The Maryland senator told reporters Wednesday that he met with Salvadoran Vice President Felix Ulloa who said his government could not return Abrego Garcia to the United States.
“So today, I tried again to make contact with Mr. Abrego Garcia by driving to the CECOT prison,” Van Hollen said, and was stopped.
Van Hollen said Abrego Garcia has not had any contact with his family or his lawyers. “There has been no ability to find out anything about his health and well being,” Van Hollen said. He said Abrego Garcia should be able to have contact with his lawyers under international law.
“We won’t give up until Kilmar has his due process rights respected,” Van Hollen said. He said there would be “many more” lawmakers coming to El Salvador.
New Jersey Sen. Cory Booker, D-N.J., is also considering a trip to El Salvador, as are some House Democrats.
While Van Hollen was denied entry, several House Republicans have visited the notorious gang prison in support of the Trump administration’s efforts. Rep. Riley Moore, a West Virginia Republican, posted Tuesday evening that he’d visited the prison where Abrego Garcia is being held. He did not mention Abrego Garcia but said the facility “houses the country’s most brutal criminals.”
“I leave now even more determined to support President Trump’s efforts to secure our homeland,” Moore wrote on social media.
Missouri Republican Rep. Jason Smith, chair of the House Ways and Means Committee, also visited the prison. He posted on X that “thanks to President Trump” the facility “now includes illegal immigrants who broke into our country and committed violent acts against Americans.”

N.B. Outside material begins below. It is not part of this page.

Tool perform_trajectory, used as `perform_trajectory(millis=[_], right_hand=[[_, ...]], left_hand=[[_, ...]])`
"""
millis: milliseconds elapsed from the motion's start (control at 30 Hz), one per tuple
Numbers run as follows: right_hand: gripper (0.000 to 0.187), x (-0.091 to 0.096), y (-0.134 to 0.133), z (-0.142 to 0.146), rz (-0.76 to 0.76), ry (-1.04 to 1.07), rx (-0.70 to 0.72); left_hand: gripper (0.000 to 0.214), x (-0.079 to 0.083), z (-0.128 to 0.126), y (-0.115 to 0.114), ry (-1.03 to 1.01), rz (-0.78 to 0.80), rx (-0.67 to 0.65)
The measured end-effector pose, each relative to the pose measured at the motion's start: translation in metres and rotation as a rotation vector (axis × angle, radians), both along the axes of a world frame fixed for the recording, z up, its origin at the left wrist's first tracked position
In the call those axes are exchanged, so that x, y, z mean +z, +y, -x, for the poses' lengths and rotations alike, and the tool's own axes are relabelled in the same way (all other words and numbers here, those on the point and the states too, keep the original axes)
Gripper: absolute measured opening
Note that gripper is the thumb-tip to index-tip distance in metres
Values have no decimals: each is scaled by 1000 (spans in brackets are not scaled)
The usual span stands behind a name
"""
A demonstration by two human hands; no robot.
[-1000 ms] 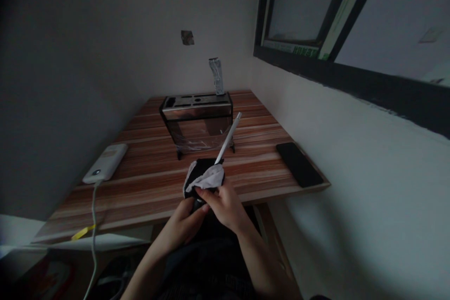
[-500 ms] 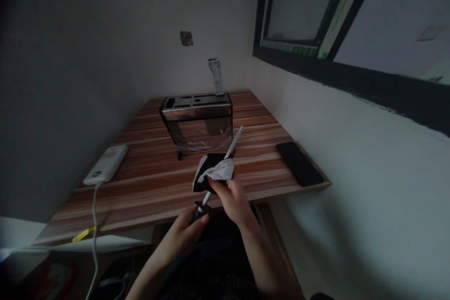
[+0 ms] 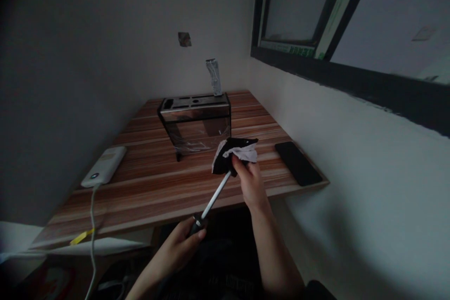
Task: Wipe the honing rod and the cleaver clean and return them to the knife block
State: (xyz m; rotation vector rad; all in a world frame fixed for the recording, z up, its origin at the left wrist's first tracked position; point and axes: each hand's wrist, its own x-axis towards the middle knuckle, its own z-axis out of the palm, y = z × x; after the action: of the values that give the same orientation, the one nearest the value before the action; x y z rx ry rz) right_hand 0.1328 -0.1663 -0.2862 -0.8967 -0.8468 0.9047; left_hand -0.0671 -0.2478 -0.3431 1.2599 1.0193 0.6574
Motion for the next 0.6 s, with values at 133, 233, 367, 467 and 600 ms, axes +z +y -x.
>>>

The fight over Abrego Garcia has also played out in contentious court filings, with repeated refusals from the government to tell a judge what it plans to do, if anything, to repatriate him.
Since March, El Salvador has accepted from the US more than 200 Venezuelan immigrants — whom Trump administration officials have accused of gang activity and violent crimes — and placed them inside the country’s maximum-security gang prison just outside of San Salvador. That prison is part of Bukele’s broader effort to crack down on the country’s powerful street gangs, which has put 84,000 people behind bars and made Bukele extremely popular at home.
Human rights groups have previously accused Bukele’s government of subjecting those jailed to “systematic use of torture and other mistreatment.” Officials there deny wrongdoing.